Thursday, November 28, 2019

A Python based web scrapper for blogs written at blogspot.com

If you want to programmatically extract data from a website, what you'd do is known as web scraping.  Some websites such as Facebook provide API for accessing data in their website.  The API provided by Facebook is Graph API.  Only a handful of websites provide such API.  For programmatically extracting data from all other websites, what we'd have to do is web scraping.
Let's see this Python based web scrapper I have prepared for extracting data from blogs written at blogspot.com

Web scraping that we are going to do is :
1. Send HTTP (or HTTPS) request to the web server.  The web server would respond by returning HTML content of the URL.
2. From the HTML content that is received, parse the data so that we obtain what we were looking for.

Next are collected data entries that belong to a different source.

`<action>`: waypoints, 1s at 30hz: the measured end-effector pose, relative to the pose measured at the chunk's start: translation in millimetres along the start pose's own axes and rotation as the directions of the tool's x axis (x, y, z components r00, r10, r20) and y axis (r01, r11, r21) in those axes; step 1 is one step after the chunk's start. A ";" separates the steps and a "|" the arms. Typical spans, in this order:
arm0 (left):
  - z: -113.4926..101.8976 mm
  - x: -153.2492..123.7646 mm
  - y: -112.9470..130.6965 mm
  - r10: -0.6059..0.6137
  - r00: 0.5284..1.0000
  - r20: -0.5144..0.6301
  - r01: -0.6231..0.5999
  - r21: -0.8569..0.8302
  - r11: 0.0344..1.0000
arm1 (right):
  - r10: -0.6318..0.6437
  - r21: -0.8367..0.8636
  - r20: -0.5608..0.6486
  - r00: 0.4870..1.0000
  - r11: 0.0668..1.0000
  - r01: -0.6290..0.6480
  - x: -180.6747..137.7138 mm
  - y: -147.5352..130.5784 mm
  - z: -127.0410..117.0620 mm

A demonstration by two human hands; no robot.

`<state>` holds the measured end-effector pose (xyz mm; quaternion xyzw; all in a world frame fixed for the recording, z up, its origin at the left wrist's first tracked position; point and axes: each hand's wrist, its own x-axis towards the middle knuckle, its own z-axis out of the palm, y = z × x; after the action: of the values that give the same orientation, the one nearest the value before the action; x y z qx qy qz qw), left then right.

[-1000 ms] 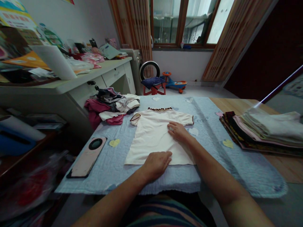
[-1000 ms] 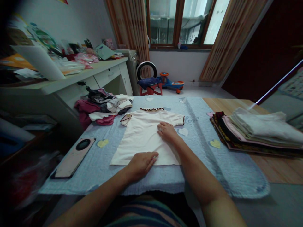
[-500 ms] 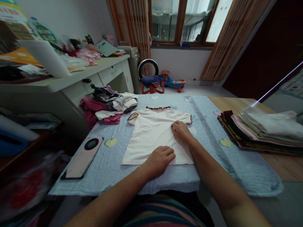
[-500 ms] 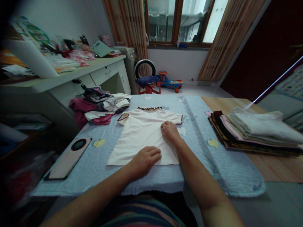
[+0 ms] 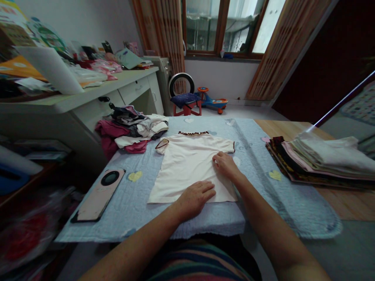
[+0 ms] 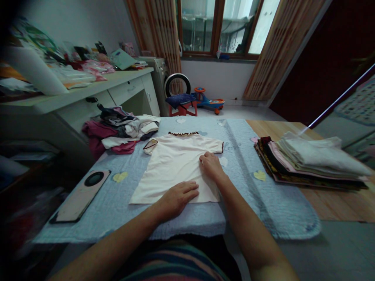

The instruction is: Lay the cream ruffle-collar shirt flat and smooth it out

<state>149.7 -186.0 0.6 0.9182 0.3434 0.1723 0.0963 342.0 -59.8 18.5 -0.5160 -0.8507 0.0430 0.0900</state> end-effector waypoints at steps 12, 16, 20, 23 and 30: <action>5.7 1.4 -0.3 0.085 0.995 -0.048 -0.084 0.031 0.996 | -0.171 0.109 -0.005 0.985 0.979 0.170 1.4 -16.7 16.8; 5.0 1.1 0.2 0.078 0.996 -0.037 -0.076 0.032 0.997 | -0.187 0.084 -0.010 0.982 0.979 0.187 5.9 -20.4 16.0; 7.2 0.5 -0.6 0.064 0.997 -0.033 -0.063 0.024 0.998 | -0.181 0.084 -0.063 0.981 0.979 0.186 6.2 -22.5 18.8; 8.3 0.2 -1.1 0.063 0.998 -0.032 -0.062 0.013 0.998 | -0.165 0.074 -0.082 0.983 0.982 0.171 4.2 -24.5 20.8; 5.6 -2.0 0.6 -0.083 0.997 0.002 0.083 0.069 0.994 | -0.083 0.030 -0.094 0.992 0.996 0.087 -3.7 -24.8 18.8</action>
<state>150.7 -188.0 -4.8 0.9063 0.3868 0.1540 0.0727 318.3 -74.2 3.8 -0.4791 -0.8660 0.0298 0.1398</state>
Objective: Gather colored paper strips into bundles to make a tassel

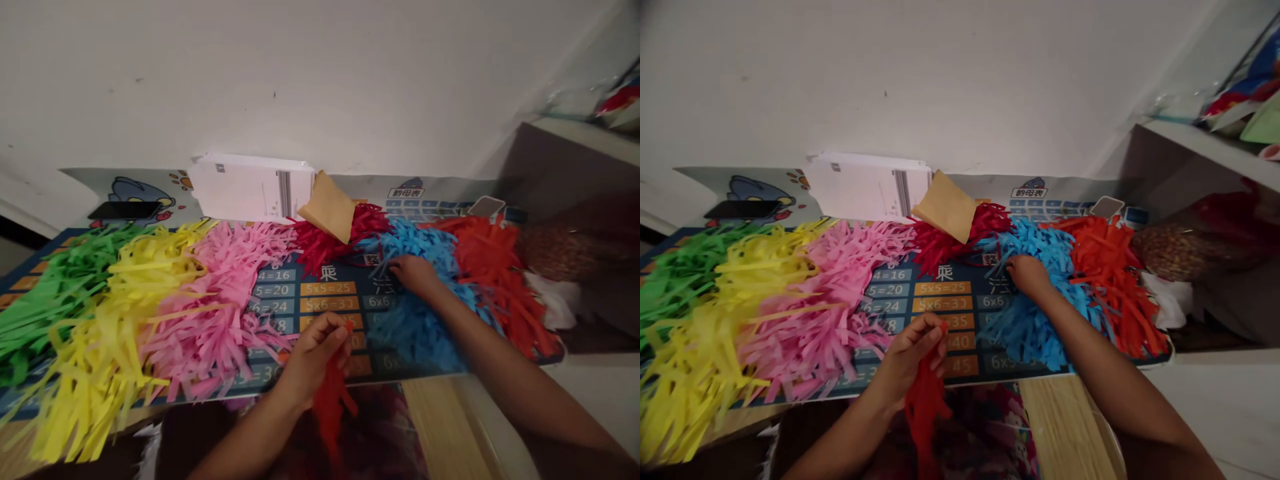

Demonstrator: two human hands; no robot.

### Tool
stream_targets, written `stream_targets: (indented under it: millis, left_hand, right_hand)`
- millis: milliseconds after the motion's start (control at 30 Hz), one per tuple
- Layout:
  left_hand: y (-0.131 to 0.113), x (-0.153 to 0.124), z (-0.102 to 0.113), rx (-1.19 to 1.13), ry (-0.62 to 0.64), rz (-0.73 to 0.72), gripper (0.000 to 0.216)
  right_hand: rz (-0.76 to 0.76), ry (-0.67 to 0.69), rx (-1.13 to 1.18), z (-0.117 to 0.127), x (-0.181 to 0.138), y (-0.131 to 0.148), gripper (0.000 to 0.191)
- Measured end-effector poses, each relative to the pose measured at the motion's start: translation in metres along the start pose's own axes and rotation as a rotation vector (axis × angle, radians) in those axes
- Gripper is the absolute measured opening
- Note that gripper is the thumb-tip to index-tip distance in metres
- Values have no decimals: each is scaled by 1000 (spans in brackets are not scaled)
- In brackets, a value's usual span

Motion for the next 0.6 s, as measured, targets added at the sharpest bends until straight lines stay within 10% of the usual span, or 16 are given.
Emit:
stream_targets:
  millis: [300, 433, 600]
  left_hand:
    - [-9, 1, 15, 444, -104, -288, 29]
    - [-12, -5, 11, 560, -77, -389, 21]
    - [-13, -14, 3, 812, -34, -662, 15]
  right_hand:
    - [-17, -100, -31, 32, -34, 16, 20]
    - [187, -191, 642, 46, -110, 60, 16]
    - [-74, -220, 1080, 15, -164, 92, 12]
Point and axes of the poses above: each hand's wrist, its own x-axis towards the middle knuckle, its own z-axis out of the back of the hand, y = z × x, the point moved 4 cm from there along x, towards the middle knuckle, and after that the axes turned 10 degrees about -y, right-handed, at the moved point
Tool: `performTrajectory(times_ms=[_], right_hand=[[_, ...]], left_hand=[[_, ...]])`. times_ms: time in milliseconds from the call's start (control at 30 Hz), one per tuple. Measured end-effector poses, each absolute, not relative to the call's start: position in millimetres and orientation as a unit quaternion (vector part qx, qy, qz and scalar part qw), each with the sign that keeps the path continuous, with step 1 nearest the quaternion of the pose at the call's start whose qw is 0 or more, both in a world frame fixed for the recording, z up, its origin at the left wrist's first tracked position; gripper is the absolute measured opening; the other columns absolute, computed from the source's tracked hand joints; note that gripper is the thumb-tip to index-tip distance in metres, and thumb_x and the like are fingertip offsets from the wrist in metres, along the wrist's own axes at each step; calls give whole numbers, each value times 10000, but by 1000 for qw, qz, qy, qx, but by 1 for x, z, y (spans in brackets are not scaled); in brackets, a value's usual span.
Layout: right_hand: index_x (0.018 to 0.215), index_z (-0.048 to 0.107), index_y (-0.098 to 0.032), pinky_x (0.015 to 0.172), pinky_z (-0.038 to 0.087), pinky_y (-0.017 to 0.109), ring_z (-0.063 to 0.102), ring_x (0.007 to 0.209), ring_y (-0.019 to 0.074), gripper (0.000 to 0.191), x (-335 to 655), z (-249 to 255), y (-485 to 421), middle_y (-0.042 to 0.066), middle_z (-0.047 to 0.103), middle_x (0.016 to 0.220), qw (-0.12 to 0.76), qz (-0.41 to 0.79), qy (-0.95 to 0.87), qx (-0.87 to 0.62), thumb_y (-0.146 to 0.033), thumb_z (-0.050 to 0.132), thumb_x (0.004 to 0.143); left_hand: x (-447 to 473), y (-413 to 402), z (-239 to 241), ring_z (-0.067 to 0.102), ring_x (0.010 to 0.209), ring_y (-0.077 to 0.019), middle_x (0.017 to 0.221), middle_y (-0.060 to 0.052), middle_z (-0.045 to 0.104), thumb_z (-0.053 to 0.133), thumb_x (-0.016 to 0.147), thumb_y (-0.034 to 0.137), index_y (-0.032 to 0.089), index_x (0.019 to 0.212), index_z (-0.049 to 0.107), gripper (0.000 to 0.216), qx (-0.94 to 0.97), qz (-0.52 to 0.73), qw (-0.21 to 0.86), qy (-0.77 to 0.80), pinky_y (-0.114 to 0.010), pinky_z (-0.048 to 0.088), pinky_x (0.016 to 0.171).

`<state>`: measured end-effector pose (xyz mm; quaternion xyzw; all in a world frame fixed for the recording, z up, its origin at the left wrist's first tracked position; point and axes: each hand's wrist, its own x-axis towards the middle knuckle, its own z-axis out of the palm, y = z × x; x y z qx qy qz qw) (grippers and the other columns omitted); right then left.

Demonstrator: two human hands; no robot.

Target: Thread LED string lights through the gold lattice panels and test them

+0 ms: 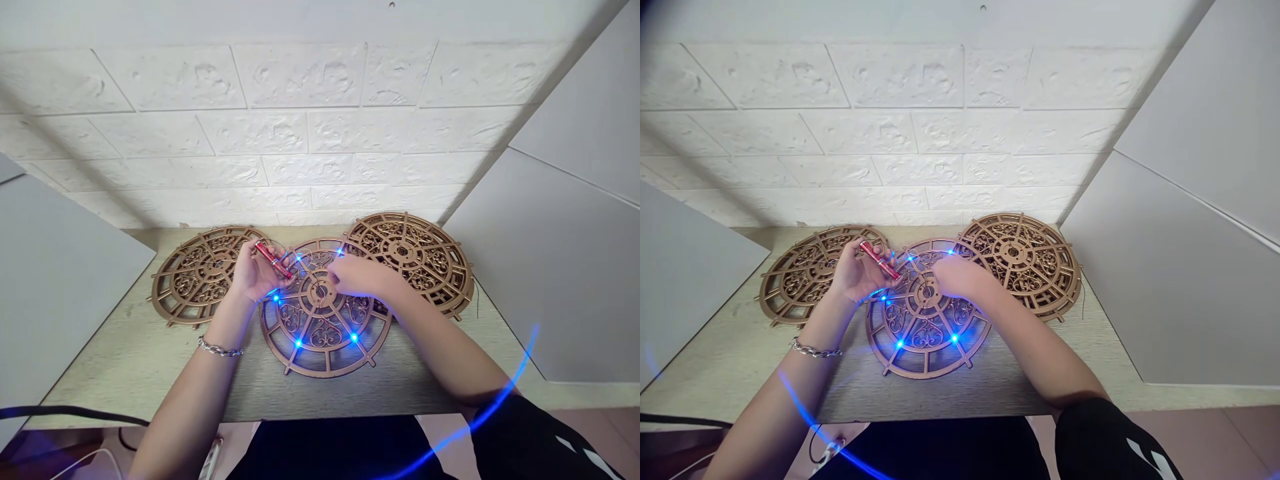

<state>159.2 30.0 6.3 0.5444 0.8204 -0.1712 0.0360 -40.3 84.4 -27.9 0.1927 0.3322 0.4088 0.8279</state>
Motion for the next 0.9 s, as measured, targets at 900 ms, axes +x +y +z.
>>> performTrajectory(times_ms=[900], right_hand=[[820,648,-117,650,478,293,620,840,232,148,121,-21,25,97,652,854,0,-93,865,493,-168,510,813]], left_hand=[[-50,86,-21,599,661,-221,751,-70,597,349,804,430,153,566,469,385,185,444,814,326,-467,508,572]])
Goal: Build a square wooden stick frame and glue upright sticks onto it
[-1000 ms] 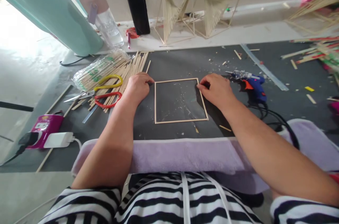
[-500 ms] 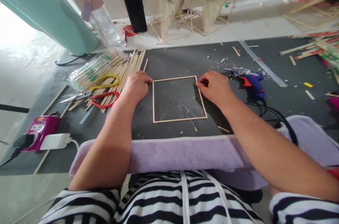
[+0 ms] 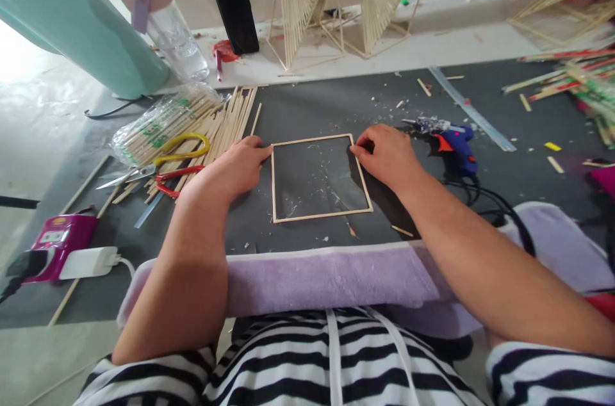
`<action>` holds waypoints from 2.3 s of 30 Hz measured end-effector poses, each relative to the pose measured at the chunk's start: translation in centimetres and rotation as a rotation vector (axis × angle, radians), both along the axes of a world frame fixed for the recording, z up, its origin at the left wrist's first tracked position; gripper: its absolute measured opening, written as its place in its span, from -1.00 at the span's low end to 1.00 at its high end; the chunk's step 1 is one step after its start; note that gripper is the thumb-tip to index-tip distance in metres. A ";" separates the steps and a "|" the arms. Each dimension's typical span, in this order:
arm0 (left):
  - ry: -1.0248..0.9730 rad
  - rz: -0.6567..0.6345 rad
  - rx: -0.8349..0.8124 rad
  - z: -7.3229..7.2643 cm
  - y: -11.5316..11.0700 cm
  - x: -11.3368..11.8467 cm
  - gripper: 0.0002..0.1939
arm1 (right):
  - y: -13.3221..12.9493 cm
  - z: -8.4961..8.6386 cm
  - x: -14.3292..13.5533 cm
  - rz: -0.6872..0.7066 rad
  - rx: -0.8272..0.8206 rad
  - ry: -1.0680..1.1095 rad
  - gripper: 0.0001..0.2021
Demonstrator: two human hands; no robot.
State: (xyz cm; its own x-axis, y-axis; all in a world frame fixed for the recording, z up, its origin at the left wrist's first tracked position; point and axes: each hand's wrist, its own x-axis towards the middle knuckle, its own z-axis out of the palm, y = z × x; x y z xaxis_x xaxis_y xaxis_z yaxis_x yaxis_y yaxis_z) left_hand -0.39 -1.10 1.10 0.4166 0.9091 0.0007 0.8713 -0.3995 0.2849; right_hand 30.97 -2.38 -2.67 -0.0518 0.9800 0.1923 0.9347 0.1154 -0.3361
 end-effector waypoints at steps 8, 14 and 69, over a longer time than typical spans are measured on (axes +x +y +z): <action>0.206 -0.121 -0.071 0.8 0.2 -0.2 -0.58 | 0.0 0.1 0.0 0.006 0.012 0.016 -0.92; 0.140 -0.060 -0.108 1.2 0.5 -0.7 -0.56 | 0.0 -0.1 0.1 0.004 0.020 0.014 -0.92; -0.156 0.260 0.008 -0.4 -15.0 1.2 -0.86 | -13.2 2.8 0.7 0.069 0.110 0.296 -0.61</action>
State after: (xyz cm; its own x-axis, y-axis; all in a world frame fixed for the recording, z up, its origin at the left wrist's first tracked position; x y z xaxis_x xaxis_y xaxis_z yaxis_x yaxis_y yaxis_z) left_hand 0.83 -16.13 0.73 0.1643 0.9849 0.0543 0.8907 -0.1718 0.4209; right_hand 31.66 -15.53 0.16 -0.0434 0.9487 0.3132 0.7872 0.2255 -0.5740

Let us write a Python program for this purpose.  We will need a Linux system where we will write and execute our Python program.  Also we will need three external Python libraries, listed below.  Before we start writing our python program, let us check if we have those external Python libraries available in the system.  And if not, let us install those.
The three external python libraries that we are going to use are :
1. requests
2. BeautifulSoup
3. html5lib

Let us check if these external Python libraries are available or not.  At the Linux command prompt, type python and hit enter.  At the Python prompt, type import requests and press enter.  Here is an example.
# python
Python 2.7.5 (default, Jun 11 2019, 14:33:56)
[GCC 4.8.5 20150623 (Red Hat 4.8.5-39)] on linux2
Type "help", "copyright", "credits" or "license" for more information.
>>> import requests
>>>
If you do not see any error, you have that Python library available.  If you see an error, you need to install that Python library.  You could use pip for installing the required Python libraries.

# pip install requests
When we have the required external Python libraries available, it is time to write our Python program.

import requests
from bs4 import BeautifulSoup
import re

blog_url = "https://ysawant.blogspot.com/"
r_blog = requests.get(blog_url)

blog_soup = BeautifulSoup(r_blog.content, 'html5lib')
Now let us obtain a list of URLs mentioned in this webpage.  And also a count of how many URLs are mentioned in this webpage.
The links are mentioned using the anchor tag of HTML.  Here is an example from my blog.
< a class='timestamp-link' href='https://ysawant.blogspot.com/2019/10/how-to-disable-weak-arcfour-cipher-in.html' rel='bookmark' title='permanent link'>< abbr class='published' title='2019-10-30T20:14:00+05:30'>8:14 PM< /abbr>< /a>
print 'A list of _all_ links on this webpage :'
link_count = 0
for link in blog_soup.find_all('a'):
    href = link.get('href')
    if href == None:
        # Empty.  So skipping.
        continue
    found = re.search("^http", href)
    if found:
        print found.string
        link_count = link_count + 1
print '\nTotal', link_count, 'links found.\n'

You'd notice that some URLs are listed more than once.  So a possible improvement in our code is to remove duplicate URLs.  For this, we'll have to store all URLs in an array.  Then remove the duplicate entries in that array.  Then print the elements of the array.  I leave this as an exercise to be done by the readers.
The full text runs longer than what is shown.